To become a Data Engineer, one typically needs a bachelor's degree in computer science, engineering, or a related field. Acquiring skills in big data technologies like Hadoop, Spark, and knowledge of SQL and Python is crucial. Practical experience with data modeling, ETL tools, and cloud services such as AWS or Azure is also advantageous.

The average salary for a Data Engineer varies based on experience, location, and industry but generally ranges from moderate to high. Data Engineers in technology hubs or those with expertise in emerging technologies or substantial experience often command higher salaries. Compensation also includes benefits like bonuses and stock options.

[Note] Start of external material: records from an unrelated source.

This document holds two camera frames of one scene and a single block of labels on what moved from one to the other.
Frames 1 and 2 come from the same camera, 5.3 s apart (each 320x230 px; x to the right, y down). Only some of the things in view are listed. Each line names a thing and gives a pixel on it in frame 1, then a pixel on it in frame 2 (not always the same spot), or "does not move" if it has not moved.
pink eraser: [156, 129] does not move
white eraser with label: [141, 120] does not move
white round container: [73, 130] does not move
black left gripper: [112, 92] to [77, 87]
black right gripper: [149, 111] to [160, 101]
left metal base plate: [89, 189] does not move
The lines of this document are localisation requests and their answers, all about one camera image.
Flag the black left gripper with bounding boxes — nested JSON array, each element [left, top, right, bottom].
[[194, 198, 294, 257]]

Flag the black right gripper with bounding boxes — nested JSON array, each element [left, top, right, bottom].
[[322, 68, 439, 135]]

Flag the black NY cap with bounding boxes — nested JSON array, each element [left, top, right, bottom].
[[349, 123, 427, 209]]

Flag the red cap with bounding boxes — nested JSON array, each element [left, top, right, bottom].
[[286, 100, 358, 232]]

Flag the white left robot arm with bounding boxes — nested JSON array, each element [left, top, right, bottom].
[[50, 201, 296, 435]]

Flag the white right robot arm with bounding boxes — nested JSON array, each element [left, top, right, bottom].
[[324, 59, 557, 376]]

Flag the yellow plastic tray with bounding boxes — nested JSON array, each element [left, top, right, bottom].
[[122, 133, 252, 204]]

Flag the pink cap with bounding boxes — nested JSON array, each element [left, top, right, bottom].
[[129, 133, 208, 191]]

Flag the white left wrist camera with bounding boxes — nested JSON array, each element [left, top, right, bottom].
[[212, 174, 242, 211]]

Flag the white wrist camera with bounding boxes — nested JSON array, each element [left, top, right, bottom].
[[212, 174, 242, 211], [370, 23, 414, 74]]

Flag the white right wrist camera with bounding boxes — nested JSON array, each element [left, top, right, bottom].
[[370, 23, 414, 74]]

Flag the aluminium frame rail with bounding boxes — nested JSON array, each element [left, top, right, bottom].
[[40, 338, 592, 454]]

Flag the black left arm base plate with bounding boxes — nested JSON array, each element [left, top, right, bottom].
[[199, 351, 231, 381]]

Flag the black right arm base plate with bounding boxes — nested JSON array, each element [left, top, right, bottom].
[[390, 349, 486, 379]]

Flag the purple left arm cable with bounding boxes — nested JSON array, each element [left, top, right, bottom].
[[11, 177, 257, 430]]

A Data Engineer typically requires a bachelor’s degree in computer science, information technology, or a related field. Essential qualifications include proficiency in programming languages like Python, Java, or Scala, experience with databases, understanding of data warehousing solutions, and familiarity with cloud platforms such as AWS, GCP, or Azure.

Data Engineers need technical skills such as proficiency in SQL, Python, or Java, and experience with big data tools like Hadoop. Responsibilities include designing data architectures, developing data pipelines, and ensuring data integrity and security. They should also have problem-solving abilities and understand database management and analytics.